I followed the cooking instructions from a Julia Child's book for making a plum pudding including "Use a special pan made for this purpose....with a very tight lid," "Let the pudding cool in its container. Store it in a cool wine cellar, or in the refrigerator." I bought a special plum pudding mold and made my pudding. I cooled and refrigerator-stored my pudding for a month when my built-in fridge's compressor died. While in shop being repaired, I stored by pudding in a bucket with ice packs. Due to condensation, I found rust marks on the plastic bucket from the outside bottom of the mold. I began to worry about the pudding, with acid ingredients, being left in the metal mold. I unmolded the pudding and found a small amount of rust spots on the inside of the mold. The inside of the lid was terribly rusted but hadn't touched the food. Since the metal content isn't known (although with rust, does it have to be an iron content?), could some poisonous toxins have leached out too? Are cooking containers made safely now to avoid tin-can type deaths as in the past? Can just the outside layer of the pudding be cut off and the rest will be safe?


1 Answer 1


If it's only rust, you should be fine. Rust is oxidized iron and harmless. Check for other discolorations or changes in surface texture, that means something else is happening there If in doubt, ditch it.

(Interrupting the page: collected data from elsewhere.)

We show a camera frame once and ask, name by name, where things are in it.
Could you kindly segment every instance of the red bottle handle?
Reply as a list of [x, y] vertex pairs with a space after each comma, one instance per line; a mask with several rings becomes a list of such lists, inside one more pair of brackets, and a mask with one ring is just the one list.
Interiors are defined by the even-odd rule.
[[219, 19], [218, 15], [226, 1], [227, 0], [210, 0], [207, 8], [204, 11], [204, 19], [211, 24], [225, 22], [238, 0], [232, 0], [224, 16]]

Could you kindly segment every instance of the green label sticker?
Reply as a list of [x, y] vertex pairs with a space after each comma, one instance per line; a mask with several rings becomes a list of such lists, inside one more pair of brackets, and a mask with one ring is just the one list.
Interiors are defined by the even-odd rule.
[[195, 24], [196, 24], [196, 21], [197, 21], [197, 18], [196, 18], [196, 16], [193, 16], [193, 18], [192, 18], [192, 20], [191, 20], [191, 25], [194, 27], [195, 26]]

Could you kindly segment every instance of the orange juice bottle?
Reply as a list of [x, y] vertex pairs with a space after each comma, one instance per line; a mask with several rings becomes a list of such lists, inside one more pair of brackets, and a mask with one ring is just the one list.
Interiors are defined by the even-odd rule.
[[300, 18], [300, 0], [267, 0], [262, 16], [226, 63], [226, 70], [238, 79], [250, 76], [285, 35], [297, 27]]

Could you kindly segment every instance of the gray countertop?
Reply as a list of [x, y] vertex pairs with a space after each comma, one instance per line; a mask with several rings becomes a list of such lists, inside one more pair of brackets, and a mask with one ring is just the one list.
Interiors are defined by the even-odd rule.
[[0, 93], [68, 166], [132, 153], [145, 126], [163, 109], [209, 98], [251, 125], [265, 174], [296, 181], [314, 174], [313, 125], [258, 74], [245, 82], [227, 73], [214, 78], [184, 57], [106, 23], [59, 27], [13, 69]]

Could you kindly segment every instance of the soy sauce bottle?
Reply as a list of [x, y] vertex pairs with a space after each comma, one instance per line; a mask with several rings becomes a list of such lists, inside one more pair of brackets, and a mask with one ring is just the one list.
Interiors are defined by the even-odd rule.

Here's what I'd do: I'd cut off (rather generously) the rusted parts, sample a bit of pudding from the inside and decide if the recipe is worth another try in a new mold. Then, get yourself a new mold. This time, make sure it's appropriate for your intended use: Some puddings are cooked in the mold, then served right away (so no danger of excessive rusting), some , like your plum pudding, need longer time to "ripen". Maybe you coud get a porcelain mold?

  • I researched and think the mold was tinned steel. I cut off a very thin layer around the pudding and fed it to my husband. (After almost 50 years together, he's used to being my canary in the mine.) He's had no adverse effects, so it's still on for Christmas. Will reheat it for igniting in a covered bowl, not the mold. Cheers.
    – Gail Smith
    Nov 9, 2014 at 3:45
  • P.S. Wish the differentiation between mold properties and preparation requirements had been mentioned in the original recipe. Even sacrosanct chef/authors can make errors of omission.